From: Artem Bityutskiy <[email protected]>

The '__ext4_handle_dirty_metadata()' takes a 'now' argument which does not add
any value anymore (after we removed 'ext4_write_super()'). First of all, it
only affects the non-journalled file-system case.
1. If 'now' is true, we just re-calculate the superblock checksum and submit
it down for asynchronous I/O.
2. If 'now' is false, we call 'ext4_commit_super()' which essentially does the
same, but it performs better error checking and additionally updates few
counters like 's_kbytes_written'.

So we can simplify the code a bit by killing the 'now' argument.

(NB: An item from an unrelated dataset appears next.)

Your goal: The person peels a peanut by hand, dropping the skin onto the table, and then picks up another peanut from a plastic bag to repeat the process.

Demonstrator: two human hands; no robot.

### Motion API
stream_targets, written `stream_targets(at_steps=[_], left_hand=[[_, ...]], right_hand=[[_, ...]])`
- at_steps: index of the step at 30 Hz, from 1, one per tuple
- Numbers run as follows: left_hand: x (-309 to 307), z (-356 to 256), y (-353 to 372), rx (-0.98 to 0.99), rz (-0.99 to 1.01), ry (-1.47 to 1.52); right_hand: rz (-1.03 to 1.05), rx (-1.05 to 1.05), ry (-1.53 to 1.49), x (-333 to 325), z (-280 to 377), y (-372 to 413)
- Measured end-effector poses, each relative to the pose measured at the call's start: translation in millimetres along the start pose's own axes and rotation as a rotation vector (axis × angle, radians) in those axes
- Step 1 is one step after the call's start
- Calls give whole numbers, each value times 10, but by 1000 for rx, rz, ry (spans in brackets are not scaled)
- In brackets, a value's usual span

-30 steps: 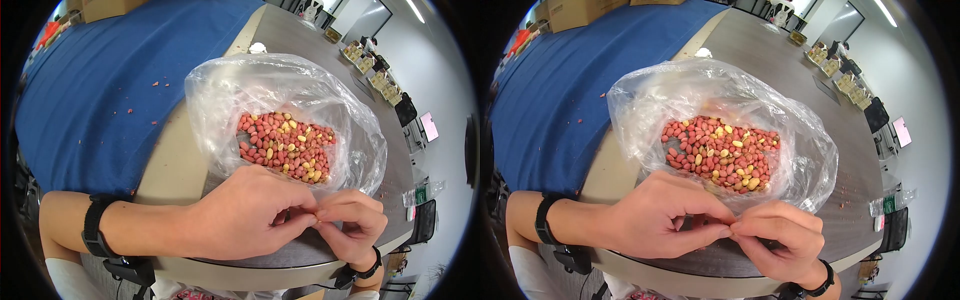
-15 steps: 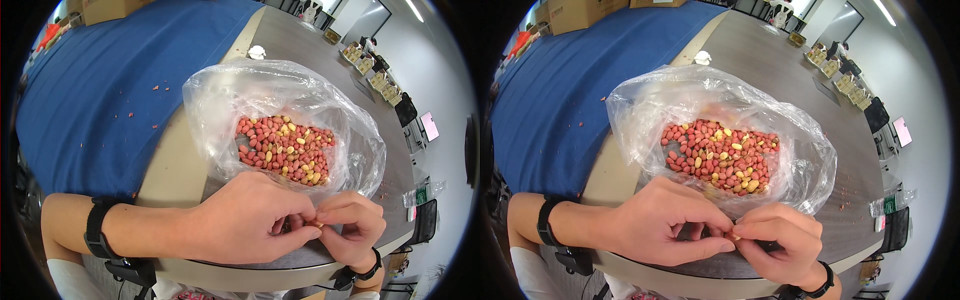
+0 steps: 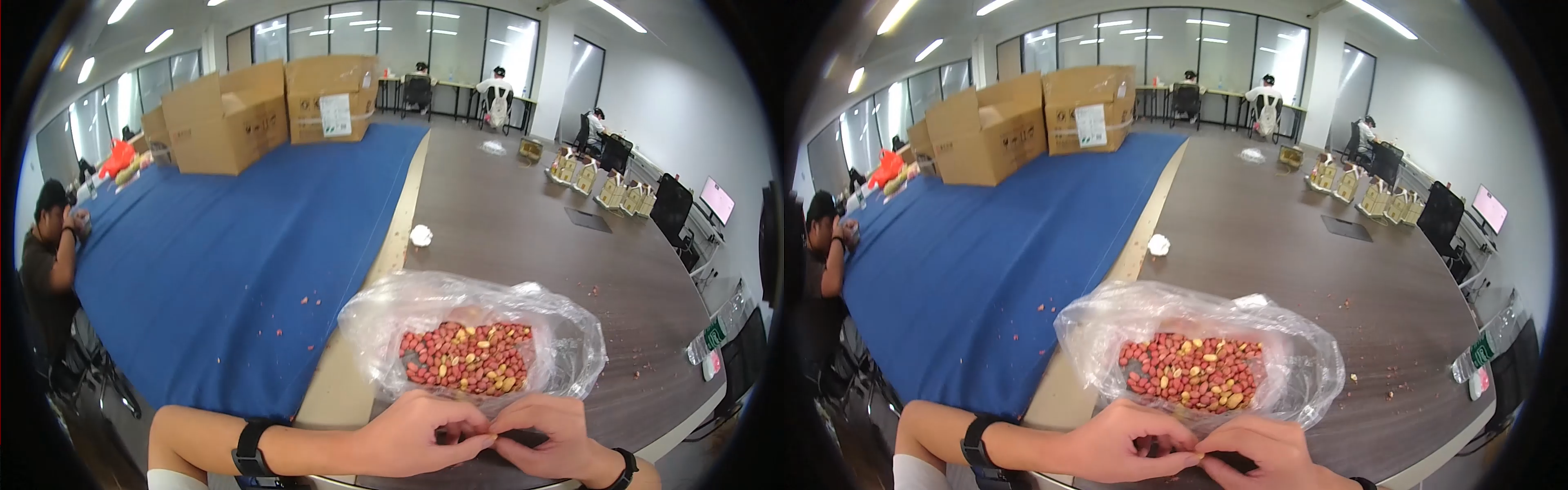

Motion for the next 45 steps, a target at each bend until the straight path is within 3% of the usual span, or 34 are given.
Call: stream_targets(at_steps=[4, 17, 20, 28, 32, 40, 42, 45], left_hand=[[51, 33, 16, -46, 57, 16], [41, 79, 17, -161, -36, 37], [38, 102, 42, -168, -32, 52], [14, 16, 5, -27, -28, -28], [27, 27, 1, -28, 45, -25], [-10, 47, -13, -70, -1, 18], [-14, 19, -11, 38, -22, -43], [-11, 21, -16, 31, -10, -41]], right_hand=[[-3, -49, -52, -24, 23, 3], [-25, -81, 0, -35, -30, 69], [36, -2, -39, -24, -65, 50], [13, -79, -82, -39, -60, 16], [33, -107, -47, -15, -45, 24], [18, -60, -35, -4, -46, -15], [18, -61, 6, -2, -38, -20], [42, -58, 56, 10, -25, -11]])
Point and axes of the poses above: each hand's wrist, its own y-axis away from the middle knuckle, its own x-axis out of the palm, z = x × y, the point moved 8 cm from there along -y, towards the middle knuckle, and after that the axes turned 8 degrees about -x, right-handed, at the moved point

This change was suggested by Jan Kara <[email protected]>.

Signed-off-by: Artem Bityutskiy <[email protected]>
---
fs/ext4/ext4_jbd2.c | 7 +------
fs/ext4/ext4_jbd2.h | 7 ++-----
fs/ext4/inode.c | 2 +-
fs/ext4/namei.c | 4 ++--
fs/ext4/resize.c | 2 +-
5 files changed, 7 insertions(+), 15 deletions(-)

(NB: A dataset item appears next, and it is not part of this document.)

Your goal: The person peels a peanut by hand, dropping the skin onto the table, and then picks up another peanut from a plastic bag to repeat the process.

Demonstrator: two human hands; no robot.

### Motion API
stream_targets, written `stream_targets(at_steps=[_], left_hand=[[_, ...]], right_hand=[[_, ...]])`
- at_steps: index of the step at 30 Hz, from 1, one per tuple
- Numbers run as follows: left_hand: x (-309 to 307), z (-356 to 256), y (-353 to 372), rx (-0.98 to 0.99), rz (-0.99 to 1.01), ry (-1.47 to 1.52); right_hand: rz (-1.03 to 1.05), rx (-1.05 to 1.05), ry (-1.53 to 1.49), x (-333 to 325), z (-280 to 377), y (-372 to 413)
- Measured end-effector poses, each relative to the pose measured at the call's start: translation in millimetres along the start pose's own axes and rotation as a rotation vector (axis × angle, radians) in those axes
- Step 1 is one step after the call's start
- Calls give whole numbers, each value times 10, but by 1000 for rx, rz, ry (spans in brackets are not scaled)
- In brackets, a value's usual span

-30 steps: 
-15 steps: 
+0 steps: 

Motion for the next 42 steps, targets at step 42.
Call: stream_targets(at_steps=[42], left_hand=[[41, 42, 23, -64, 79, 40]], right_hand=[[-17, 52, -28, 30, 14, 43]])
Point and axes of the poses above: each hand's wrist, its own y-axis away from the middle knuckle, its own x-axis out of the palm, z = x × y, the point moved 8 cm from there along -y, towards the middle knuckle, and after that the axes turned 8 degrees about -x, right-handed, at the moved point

diff --git a/fs/ext4/ext4_jbd2.c b/fs/ext4/ext4_jbd2.c
index 27354df..ce169e6 100644
--- a/fs/ext4/ext4_jbd2.c
+++ b/fs/ext4/ext4_jbd2.c
@@ -138,8 +138,7 @@ int __ext4_handle_dirty_metadata(const char *where, unsigned int line,
}

int __ext4_handle_dirty_super(const char *where, unsigned int line,
- handle_t *handle, struct super_block *sb,
- int now)
+ handle_t *handle, struct super_block *sb)
{
struct buffer_head *bh = EXT4_SB(sb)->s_sbh;
int err = 0;
@@ -151,10 +150,6 @@ int __ext4_handle_dirty_super(const char *where, unsigned int line,
if (err)
ext4_journal_abort_handle(where, line, __func__,
bh, handle, err);
- } else if (now) {
- ext4_superblock_csum_set(sb,
- (struct ext4_super_block *)bh->b_data);
- mark_buffer_dirty(bh);
} else
err = ext4_commit_super(sb, 0);
return err;
diff --git a/fs/ext4/ext4_jbd2.h b/fs/ext4/ext4_jbd2.h
index f440e8f1..83b20fc 100644
--- a/fs/ext4/ext4_jbd2.h
+++ b/fs/ext4/ext4_jbd2.h
@@ -213,8 +213,7 @@ int __ext4_handle_dirty_metadata(const char *where, unsigned int line,
struct buffer_head *bh);

int __ext4_handle_dirty_super(const char *where, unsigned int line,
- handle_t *handle, struct super_block *sb,
- int now);
+ handle_t *handle, struct super_block *sb);

#define ext4_journal_get_write_access(handle, bh) \
__ext4_journal_get_write_access(__func__, __LINE__, (handle), (bh))
@@ -226,10 +225,8 @@ int __ext4_handle_dirty_super(const char *where, unsigned int line,
#define ext4_handle_dirty_metadata(handle, inode, bh) \
__ext4_handle_dirty_metadata(__func__, __LINE__, (handle), (inode), \
(bh))
-#define ext4_handle_dirty_super_now(handle, sb) \
- __ext4_handle_dirty_super(__func__, __LINE__, (handle), (sb), 1)
#define ext4_handle_dirty_super(handle, sb) \
- __ext4_handle_dirty_super(__func__, __LINE__, (handle), (sb), 0)
+ __ext4_handle_dirty_super(__func__, __LINE__, (handle), (sb))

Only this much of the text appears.